- **WHAT TO WORK ON**
Search the material below for "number" and copy every line where it occurs.

- **GIVEN DATA**
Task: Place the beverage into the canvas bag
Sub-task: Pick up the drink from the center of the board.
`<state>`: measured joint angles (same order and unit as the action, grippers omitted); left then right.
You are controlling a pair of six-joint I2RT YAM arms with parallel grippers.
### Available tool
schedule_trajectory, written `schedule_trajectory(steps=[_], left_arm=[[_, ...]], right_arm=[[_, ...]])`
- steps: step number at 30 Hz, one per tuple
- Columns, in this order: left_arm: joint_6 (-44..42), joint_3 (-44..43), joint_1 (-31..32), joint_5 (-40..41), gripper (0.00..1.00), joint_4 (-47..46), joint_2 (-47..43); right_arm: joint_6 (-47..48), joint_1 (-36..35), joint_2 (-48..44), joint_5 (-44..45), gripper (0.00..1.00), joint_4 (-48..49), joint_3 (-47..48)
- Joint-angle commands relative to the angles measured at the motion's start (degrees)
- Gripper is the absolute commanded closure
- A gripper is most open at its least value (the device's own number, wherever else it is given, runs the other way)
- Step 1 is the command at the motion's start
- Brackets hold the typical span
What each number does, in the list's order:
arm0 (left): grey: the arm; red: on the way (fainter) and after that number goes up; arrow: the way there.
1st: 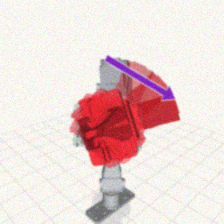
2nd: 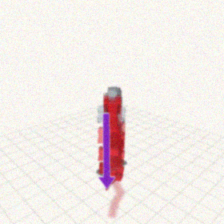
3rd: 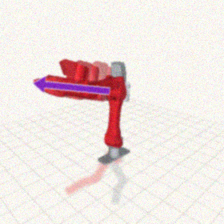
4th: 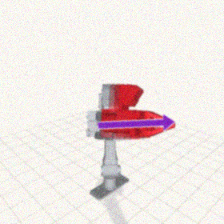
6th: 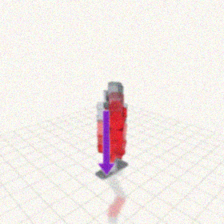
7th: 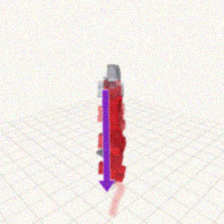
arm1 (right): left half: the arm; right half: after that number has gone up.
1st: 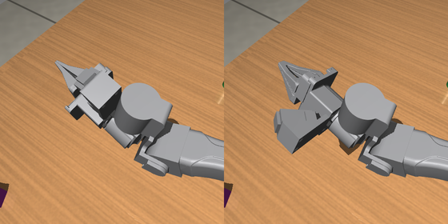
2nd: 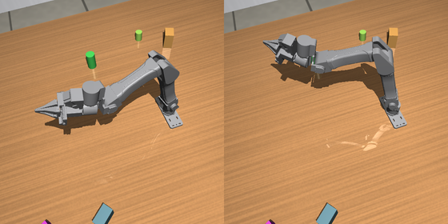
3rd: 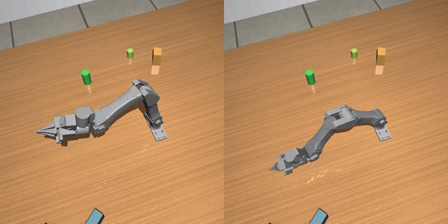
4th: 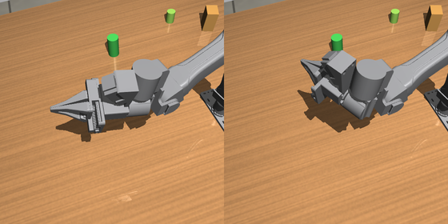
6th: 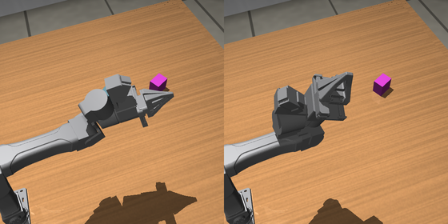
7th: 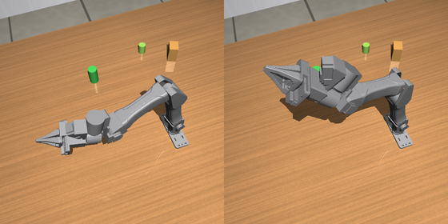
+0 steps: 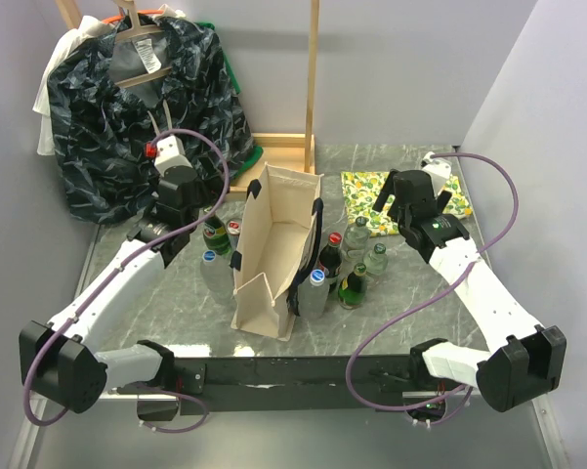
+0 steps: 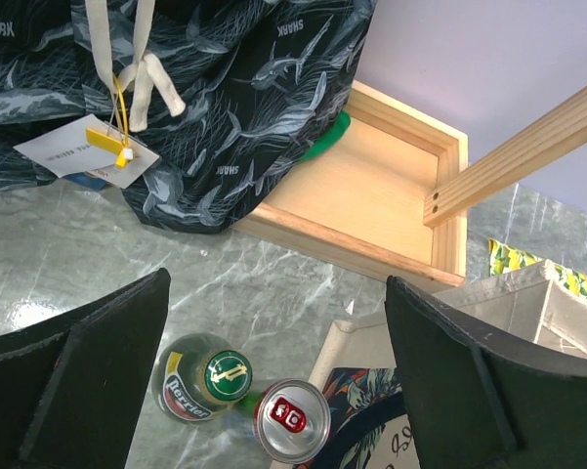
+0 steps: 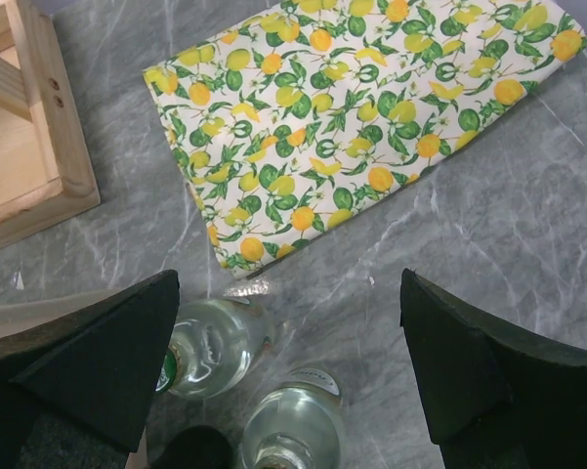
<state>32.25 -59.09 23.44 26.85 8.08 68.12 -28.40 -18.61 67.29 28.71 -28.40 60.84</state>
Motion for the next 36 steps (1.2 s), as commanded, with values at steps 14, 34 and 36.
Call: schedule_trajectory(steps=[14, 34, 36], left_arm=[[1.5, -1.11, 0.38, -3.38, 0.04, -0.08, -1.23], [-1.84, -1.38, 4.59, -5.93, 0.04, -0.25, -0.88], [-1.93, -1.73, 4.68, -5.93, 0.04, 0.01, -0.27]], right_arm=[[4.32, -2.3, -1.47, -4.72, 0.0, -2.52, 5.95], [3.45, -6.79, 6.88, -11.48, 0.35, -4.99, 8.51], [2.66, -7.23, 9.17, -11.83, 0.39, -5.26, 8.86]])
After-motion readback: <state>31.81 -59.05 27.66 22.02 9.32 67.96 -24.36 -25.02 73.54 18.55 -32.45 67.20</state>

- **SOLUTION TO THIS TASK**
- steps: step number at 30 Hz, one per tuple
- A gripper is most open at its least value (the device's own number, wherever else it is given, runs the other way)
What each number does, in the list's order:
arm0 (left): grey: the arm; red: on the way (fainter) and after that number goes up; arrow: the way there.
arm1 (right): left half: the arm; right half: after that number has gone up.

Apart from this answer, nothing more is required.